_Provided data:_
------------------------------------------------------------------------

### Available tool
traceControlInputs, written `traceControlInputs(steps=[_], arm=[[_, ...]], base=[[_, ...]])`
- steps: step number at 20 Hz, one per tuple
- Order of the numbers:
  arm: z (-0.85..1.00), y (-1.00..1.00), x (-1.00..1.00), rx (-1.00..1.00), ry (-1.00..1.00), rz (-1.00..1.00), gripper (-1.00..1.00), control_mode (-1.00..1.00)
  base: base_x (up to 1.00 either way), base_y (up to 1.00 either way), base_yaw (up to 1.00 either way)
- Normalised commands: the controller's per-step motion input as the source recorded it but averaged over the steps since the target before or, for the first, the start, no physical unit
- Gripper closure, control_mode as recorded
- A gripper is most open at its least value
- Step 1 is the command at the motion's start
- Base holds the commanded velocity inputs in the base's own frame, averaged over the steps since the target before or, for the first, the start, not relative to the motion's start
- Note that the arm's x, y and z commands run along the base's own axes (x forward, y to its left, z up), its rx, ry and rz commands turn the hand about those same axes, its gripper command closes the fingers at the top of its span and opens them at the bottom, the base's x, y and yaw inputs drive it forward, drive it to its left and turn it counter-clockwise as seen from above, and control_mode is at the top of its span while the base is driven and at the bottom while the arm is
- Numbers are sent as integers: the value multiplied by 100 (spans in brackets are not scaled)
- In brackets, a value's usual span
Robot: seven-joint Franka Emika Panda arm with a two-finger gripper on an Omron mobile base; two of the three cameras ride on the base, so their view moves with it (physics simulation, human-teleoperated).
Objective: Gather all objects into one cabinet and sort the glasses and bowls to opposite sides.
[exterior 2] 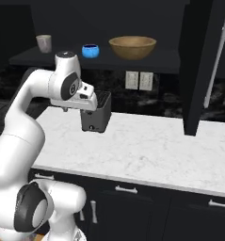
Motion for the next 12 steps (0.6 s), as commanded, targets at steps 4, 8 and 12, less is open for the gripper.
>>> traceControlInputs(steps=[4, 8, 12], arm=[[0, 0, 0, 0, 0, 0, -100, 100], [0, 0, 0, 0, 0, 0, -100, 100], [0, 0, 0, 0, 0, 0, -100, 100]], base=[[-96, 33, 0], [-96, 39, 0], [-88, 53, 0]])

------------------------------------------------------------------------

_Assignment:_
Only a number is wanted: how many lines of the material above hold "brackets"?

_Answer:_
2